Date: Fri, 25 Mar 2016 14:15:00 -0500
Organization: JSA Research & Innovation
Message-ID: <nd42nl$fj5$1@loke.gir.dk>
References: <35689862-61dc-4186-87d3-37b17abed5a2@googlegroups.com>
 <nd1oir$c8r$1@loke.gir.dk>
 <4f157cc0-1d3c-46d7-ab19-88a13ae0afd0@googlegroups.com>
NNTP-Posting-Host: rrsoftware.com
X-Trace: loke.gir.dk 1458933301 15973 24.196.82.226 (25 Mar 2016 19:15:01 GMT)
X-Complaints-To: news@jacob-sparre.dk
NNTP-Posting-Date: Fri, 25 Mar 2016 19:15:01 +0000 (UTC)
X-Priority: 3
X-MSMail-Priority: Normal
X-Newsreader: Microsoft Outlook Express 6.00.2900.5931
X-RFC2646: Format=Flowed; Original
X-MimeOLE: Produced By Microsoft MimeOLE V6.00.2900.6157
Xref: news.eternal-september.org comp.lang.ada:29885
Date: 2016-03-25T14:15:00-05:00
List-Id: <comp.lang.ada>

"Michael Rohan" <michael@zanyblue.com> wrote in message 
news:4f157cc0-1d3c-46d7-ab19-88a13ae0afd0@googlegroups.com...
>Hi,
>
>OK, so this might be a compiler bug.  The RM states the character set 
>should
>be ISO 10646 so EBCDIC would seem to be something that is not allowed.

Ah, that's a common mistake.
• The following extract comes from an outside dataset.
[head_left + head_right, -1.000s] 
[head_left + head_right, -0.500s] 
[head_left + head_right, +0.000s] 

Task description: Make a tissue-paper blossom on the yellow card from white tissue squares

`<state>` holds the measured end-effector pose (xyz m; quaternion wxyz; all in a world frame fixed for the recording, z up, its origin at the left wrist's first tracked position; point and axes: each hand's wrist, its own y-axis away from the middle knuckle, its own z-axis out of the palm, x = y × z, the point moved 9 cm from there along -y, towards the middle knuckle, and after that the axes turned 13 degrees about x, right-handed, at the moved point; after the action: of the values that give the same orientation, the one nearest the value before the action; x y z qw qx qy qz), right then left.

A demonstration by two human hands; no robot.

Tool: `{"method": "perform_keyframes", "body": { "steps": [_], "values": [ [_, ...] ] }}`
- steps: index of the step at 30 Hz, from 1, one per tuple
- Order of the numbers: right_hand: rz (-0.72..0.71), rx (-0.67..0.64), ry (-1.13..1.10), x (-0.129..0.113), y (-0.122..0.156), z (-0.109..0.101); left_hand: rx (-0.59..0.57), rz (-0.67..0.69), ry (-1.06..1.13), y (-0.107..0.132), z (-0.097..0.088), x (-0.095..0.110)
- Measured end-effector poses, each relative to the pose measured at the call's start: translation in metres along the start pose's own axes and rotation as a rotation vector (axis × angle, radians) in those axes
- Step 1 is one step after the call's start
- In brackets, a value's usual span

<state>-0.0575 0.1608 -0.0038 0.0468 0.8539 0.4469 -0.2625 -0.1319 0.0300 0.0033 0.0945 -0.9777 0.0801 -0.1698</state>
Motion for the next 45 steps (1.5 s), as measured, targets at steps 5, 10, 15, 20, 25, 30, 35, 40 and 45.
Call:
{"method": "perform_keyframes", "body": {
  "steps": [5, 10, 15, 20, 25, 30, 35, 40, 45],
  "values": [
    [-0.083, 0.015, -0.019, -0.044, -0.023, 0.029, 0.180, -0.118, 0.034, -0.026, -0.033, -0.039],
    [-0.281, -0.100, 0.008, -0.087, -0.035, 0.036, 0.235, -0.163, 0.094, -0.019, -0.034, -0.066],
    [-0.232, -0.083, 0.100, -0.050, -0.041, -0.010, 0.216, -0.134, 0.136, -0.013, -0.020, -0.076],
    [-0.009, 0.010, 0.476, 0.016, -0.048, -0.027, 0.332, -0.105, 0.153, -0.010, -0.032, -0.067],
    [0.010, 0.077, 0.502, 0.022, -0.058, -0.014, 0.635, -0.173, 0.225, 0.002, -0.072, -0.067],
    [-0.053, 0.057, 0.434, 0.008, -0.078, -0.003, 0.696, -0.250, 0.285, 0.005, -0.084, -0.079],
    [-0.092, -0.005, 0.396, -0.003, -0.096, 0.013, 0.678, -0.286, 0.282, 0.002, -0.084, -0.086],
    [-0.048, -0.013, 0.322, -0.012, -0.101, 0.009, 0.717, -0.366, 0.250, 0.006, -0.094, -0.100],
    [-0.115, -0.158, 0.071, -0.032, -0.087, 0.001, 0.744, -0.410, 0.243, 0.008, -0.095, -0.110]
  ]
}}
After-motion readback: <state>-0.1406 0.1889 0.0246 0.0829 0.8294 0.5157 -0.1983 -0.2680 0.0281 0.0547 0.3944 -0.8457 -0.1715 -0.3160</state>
The RM specifies what the *runtime* character 
set it. Prior to Ada 2012, it said *nothing* about the encoding of Ada 
source code, and even now, it only talks about UTF-8 as one possibility for 
that encoding. Anything else is allowed, including EBCDIC, Shift-JIS, or 
even some sort of tree (the latter is explicitly mentioned as a possibility 
in the AARM). Someone even suggested a source representation where '{' = 
"begin", "} = "end", etc. (It was that suggestion that finally got the UTF-8 
"standard" encoding into the Standard, to provide real interoperability for 
Ada source code.)

>The implementation for GNAT impacts the handling of strings, e.g.,
>
>S : constant Wide_String := "?";
>
>With "-gnatW8" this is correctly interpreted as a string of length 1
>containing the character U+03C0.  Without the "-gnatW8" option, GNAT
>interprets it as a string of Characters to convert to a Wide_String,
>i.e., the two character U+00CF and U+0080

That seems right to me. (In a new compiler, I'd make UTF-8 the default, but 
any existing compiler probably would have to make it a switch of some sort.) 
But that's because you have a UTF-8 character in the source code.

The bug is that you said that some source code with no explicit UTF-8 
characters (rather representing them as Character'Val(16#C0#) and the like) 
was changing behavior in response to such a switch. That's a bug in my 
view(Character'Val(16#C0#) isn't a character literal at compile-time, it's a 
function call, and it's representation is the same regardless of whether the 
source is read as 7-bit ASCII or UTF-8).

>Is the constant string value ambiguous here?

It means something different depending upon the source representation. I 
belive GNAT is getting that correct.

"Character'Val(16#C0#)" means the same thing in either source 
representation, so you should get the same results for the program 
containing that. If you don't, that's a bug.

Hope this clears it up.

                                    Randy.

.